Important Programmatic Considerations
Accepting the premise that it is critically important to emphasize college and career readiness in an era of Covid 19, let’s consider how to design a counseling framework that can produce successful outcomes for as many students as possible.
1. Consistency in Instructional and Learning Quality
With hybrid learning models necessitating the creation of different cohorts of students (in-person, part-time, fully remote), and with the makeup of those cohorts likely to constantly change, districts and schools will have a unique challenge of delivering a consistent curriculum across these different instructional groups. When it comes to college and career readiness, it’s critical to have one single curriculum that is:
Accessible online, 24/7
Fully featured with virtual tools for career, college, and personal exploration
Integrated, online tools to facilitate college application completion and transmission
Streamlines messaging and communication between relevant stakeholders (students, guardians, counselors) to support collaboration and transparency
Features media-rich, engaging learning modules to provide instruction related to the college / career readiness journey
Facilitates virtual learning events (rep visits, career fairs, etc)
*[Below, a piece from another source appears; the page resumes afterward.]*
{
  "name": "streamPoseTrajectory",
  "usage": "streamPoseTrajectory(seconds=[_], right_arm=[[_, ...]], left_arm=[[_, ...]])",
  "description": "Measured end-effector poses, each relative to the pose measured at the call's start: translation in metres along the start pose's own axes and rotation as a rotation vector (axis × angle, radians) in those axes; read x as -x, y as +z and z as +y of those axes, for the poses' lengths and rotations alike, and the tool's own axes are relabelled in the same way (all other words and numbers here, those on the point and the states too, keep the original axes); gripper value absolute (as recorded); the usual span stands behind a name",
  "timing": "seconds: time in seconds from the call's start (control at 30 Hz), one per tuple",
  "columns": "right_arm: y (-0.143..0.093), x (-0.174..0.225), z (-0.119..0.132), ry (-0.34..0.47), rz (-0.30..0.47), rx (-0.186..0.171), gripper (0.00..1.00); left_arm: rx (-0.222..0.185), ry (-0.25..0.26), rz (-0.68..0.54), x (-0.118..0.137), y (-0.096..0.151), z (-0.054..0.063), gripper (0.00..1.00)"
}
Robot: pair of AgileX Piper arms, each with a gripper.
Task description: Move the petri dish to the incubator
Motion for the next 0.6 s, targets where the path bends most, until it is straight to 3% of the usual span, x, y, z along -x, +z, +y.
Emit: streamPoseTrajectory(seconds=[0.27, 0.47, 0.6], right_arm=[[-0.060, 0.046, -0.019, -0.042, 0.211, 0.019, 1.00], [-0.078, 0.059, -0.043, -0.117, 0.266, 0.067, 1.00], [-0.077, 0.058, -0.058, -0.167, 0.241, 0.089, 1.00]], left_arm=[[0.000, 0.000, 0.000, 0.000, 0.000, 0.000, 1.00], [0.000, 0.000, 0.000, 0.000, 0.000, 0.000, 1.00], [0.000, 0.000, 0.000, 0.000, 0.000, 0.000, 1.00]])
An accountability system with real-time visibility into student activity and progress
With these components in place, students can flow from one cohort to another and instruction can continue uninterrupted as conditions and circumstances may change. You’ll make your counselors’ lives easier and provide clarity to students and guardians at all times.
2. Equip Guardians with Tools and Resources to Engage
When learning goes remote, guardians take on a more active role in terms of oversight and facilitating instruction and learning. It’s important to make this process as minimally disruptive for guardians as possible while providing them with tools and resources to engage in the process to the extent they are willing. Here are some important components of a hybrid college and career readiness curriculum to keep guardians engaged and informed:
Provide complete visibility into student to-dos, milestones, deadlines, and progress
Streamline communication to facilitate a collaborative approach to ensuring student outcomes
Provide resources to guardians - such as optional lesson plans - to help guardians easily engage in the process with and support their students
As you prepare for the coming school year and set your curricular priorities, college and career readiness should not be neglected. Additionally, if you are deliberate about your planning, employ the right curricular tools, and implement your program thoughtfully, there’s no reason why your future planning curriculum shouldn’t be as effective as always - fostering student exploration, guiding students to align career goals with their interests, and providing students hope for brighter days ahead.